### Material provided:
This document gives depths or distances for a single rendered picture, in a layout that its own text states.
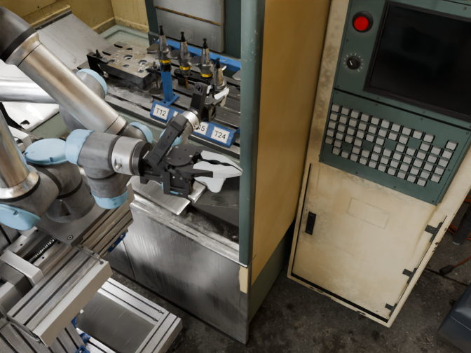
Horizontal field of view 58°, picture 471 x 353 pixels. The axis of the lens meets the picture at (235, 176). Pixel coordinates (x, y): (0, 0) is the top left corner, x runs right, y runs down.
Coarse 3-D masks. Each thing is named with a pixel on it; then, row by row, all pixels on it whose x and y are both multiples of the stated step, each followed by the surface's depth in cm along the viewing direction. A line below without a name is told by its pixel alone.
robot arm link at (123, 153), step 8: (120, 144) 83; (128, 144) 83; (136, 144) 84; (120, 152) 83; (128, 152) 83; (112, 160) 83; (120, 160) 83; (128, 160) 83; (120, 168) 84; (128, 168) 83
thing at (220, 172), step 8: (200, 168) 80; (208, 168) 80; (216, 168) 80; (224, 168) 80; (232, 168) 80; (200, 176) 82; (216, 176) 80; (224, 176) 80; (232, 176) 80; (208, 184) 82; (216, 184) 82; (216, 192) 83
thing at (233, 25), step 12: (144, 0) 256; (228, 0) 225; (240, 0) 221; (228, 12) 230; (240, 12) 226; (156, 24) 262; (228, 24) 234; (240, 24) 231; (156, 36) 267; (228, 36) 240; (240, 36) 236; (228, 48) 245; (240, 48) 241; (240, 60) 245; (228, 72) 254
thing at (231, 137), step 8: (152, 104) 202; (160, 104) 200; (152, 112) 202; (168, 112) 199; (208, 128) 190; (224, 128) 188; (208, 136) 191; (232, 136) 186; (224, 144) 188; (232, 144) 189
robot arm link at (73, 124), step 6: (60, 108) 133; (60, 114) 134; (66, 114) 131; (66, 120) 132; (72, 120) 131; (72, 126) 132; (78, 126) 131; (84, 126) 132; (162, 186) 146; (174, 192) 148
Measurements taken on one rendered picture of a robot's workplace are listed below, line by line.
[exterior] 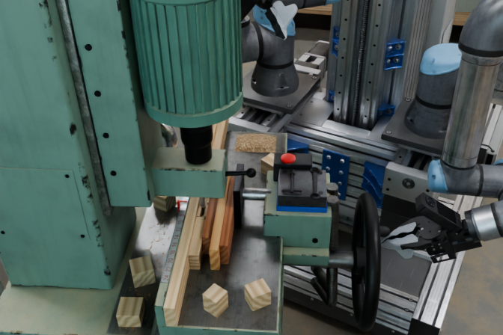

### Directions:
Start with the first line of the records above and end with the line containing "Coarse 3-D masks.". Output those lines exactly, pictures excluded.

### Response to the task:
This document gives depths or distances for a single rendered picture, in a layout that its own text states.
Horizontal field of view 58°, picture 471 x 353 pixels. The axis of the lens meets the picture at (235, 176). Pixel coordinates (x, y): (0, 0) is the top left corner, x runs right, y runs down.
Coarse 3-D masks. Each thing is named with a pixel on it; then, row by row, all pixels on it whose x and y are both multiples of the stated step, each followed by the surface's depth in cm along the viewing direction. A line below without a name is told by its pixel alone.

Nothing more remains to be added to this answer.